Third, the real value this dataset has comes from the link-level measures we can draw. In that context, we measure links from several popular domains and show the audience distributions at the link level. The interesting thing here is that, while the NYTimes has a generally left-leaning audience, some of their articles get traction among the political right. Likewise for YouTube, we find that the majority of YouTube videos shared see engagement across the ideological spectrum, somewhat countering the argument that YouTube is a bastion of far-right content.
Finally, we also show that share-based metrics correspond highly to view-based metrics, which is important for us researchers, as we generally only have access to sharing behavior.
How would you foresee this work benefiting contemporary discussions around audience ideology, social media, and privacy?
First, this work gives us better insight into how differential privacy impacts our ability to use the data Facebook makes available. Our finding that the vast majority of the dataset might have their signal swamped by the noise is important evidence that Facebook’s privacy protections need to be revisited to better balance the needs of the research community.
Second, the link-level estimates we *can* get from this work can give us useful insight that we wouldn’t be able to get at the aggregate level. For instance, given news outlets, we can use this approach to identify articles that gain traction on both sides of the political spectrum or characterize what content is receiving a lot of engagement just from the political opposition. These insights are needed as we work to address polarization in modern information spaces.
What is your overall vision for the future of audience ideology measurement and web engagement research?

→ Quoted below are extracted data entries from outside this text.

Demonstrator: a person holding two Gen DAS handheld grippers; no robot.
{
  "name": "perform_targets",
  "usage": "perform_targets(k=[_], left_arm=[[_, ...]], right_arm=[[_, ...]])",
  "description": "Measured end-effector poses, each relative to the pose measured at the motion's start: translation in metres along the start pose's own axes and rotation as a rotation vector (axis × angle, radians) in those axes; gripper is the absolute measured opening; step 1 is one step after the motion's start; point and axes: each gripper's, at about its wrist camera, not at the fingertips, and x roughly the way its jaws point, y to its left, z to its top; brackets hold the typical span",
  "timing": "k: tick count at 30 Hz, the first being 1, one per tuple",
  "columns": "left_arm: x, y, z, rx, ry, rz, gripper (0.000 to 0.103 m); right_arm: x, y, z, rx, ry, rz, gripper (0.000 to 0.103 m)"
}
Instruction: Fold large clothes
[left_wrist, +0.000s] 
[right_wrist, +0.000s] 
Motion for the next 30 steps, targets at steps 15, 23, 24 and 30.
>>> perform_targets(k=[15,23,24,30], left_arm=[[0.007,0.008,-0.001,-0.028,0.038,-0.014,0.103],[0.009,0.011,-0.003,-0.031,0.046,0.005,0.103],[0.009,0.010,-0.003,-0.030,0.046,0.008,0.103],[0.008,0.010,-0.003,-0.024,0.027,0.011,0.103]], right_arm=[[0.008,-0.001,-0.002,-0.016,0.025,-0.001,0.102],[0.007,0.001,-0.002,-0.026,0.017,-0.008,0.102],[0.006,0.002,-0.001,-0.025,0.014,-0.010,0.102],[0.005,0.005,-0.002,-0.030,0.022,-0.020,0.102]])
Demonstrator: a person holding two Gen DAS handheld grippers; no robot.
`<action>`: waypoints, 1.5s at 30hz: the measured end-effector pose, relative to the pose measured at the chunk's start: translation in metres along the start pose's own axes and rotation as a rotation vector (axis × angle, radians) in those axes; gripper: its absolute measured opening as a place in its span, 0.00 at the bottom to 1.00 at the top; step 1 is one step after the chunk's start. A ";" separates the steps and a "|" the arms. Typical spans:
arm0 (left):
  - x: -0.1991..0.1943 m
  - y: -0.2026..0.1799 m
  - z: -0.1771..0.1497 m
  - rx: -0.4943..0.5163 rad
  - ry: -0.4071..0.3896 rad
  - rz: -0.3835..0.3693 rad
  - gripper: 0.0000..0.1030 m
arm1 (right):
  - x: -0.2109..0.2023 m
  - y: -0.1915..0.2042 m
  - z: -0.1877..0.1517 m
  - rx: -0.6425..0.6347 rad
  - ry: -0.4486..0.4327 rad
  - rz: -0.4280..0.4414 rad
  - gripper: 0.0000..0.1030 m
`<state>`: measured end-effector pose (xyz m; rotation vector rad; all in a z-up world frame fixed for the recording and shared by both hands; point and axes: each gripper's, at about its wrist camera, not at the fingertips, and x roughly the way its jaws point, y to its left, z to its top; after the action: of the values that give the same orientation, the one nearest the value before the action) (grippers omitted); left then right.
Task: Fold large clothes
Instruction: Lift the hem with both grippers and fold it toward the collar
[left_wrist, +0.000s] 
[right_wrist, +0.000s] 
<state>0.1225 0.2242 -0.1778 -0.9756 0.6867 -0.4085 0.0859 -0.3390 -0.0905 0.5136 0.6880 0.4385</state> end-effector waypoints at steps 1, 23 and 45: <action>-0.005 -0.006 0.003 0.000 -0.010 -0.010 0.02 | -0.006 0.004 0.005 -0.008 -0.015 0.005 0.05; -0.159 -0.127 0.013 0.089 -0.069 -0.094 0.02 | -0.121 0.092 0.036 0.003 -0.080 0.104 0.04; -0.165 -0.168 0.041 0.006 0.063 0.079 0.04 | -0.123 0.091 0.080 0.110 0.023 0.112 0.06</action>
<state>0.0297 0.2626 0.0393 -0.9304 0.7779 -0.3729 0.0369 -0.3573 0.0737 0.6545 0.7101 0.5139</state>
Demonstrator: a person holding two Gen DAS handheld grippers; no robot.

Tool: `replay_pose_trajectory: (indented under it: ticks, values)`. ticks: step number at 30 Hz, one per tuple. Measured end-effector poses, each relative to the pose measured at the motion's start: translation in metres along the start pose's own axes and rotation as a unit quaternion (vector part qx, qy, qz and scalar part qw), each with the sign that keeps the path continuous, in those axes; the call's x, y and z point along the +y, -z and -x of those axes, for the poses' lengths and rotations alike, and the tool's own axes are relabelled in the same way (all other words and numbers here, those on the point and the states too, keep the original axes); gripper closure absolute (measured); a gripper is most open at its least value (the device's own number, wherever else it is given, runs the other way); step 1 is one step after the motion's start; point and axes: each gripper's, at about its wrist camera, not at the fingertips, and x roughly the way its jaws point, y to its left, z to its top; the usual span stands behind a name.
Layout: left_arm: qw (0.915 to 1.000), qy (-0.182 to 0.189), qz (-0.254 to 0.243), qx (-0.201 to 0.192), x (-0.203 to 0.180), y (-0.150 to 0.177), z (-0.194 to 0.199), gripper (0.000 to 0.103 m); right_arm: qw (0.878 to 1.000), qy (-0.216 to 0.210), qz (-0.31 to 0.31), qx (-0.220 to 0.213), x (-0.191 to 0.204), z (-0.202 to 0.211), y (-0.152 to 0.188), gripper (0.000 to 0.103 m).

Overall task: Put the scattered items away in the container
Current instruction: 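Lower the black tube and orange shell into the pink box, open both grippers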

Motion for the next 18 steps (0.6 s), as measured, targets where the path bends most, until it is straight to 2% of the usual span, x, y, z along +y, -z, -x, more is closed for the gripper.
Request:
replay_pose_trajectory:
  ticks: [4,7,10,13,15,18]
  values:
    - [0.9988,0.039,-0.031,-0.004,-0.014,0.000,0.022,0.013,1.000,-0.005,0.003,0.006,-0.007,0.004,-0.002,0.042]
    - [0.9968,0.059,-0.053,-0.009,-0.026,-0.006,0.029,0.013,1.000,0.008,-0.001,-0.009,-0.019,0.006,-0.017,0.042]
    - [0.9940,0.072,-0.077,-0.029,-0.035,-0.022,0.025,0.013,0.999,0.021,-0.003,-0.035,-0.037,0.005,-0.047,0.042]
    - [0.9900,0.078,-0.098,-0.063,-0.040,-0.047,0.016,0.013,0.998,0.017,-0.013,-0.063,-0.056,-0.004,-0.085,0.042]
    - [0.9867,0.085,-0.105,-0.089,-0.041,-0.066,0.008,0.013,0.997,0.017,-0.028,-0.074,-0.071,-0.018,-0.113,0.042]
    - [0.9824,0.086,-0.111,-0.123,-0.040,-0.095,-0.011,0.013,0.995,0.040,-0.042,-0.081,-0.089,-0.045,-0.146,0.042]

This effort gives us insight into how ideological audiences engage with domains and links, which is useful, but we need to extend this kind of work to other forms of media. As visually oriented platforms like YouTube, TikTok, and Instagram come to dominate the information space, we need similar tools to help understand what kinds of visual content, like images and video, gain traction among which audiences. I and others are already working on methods to help us understand these questions.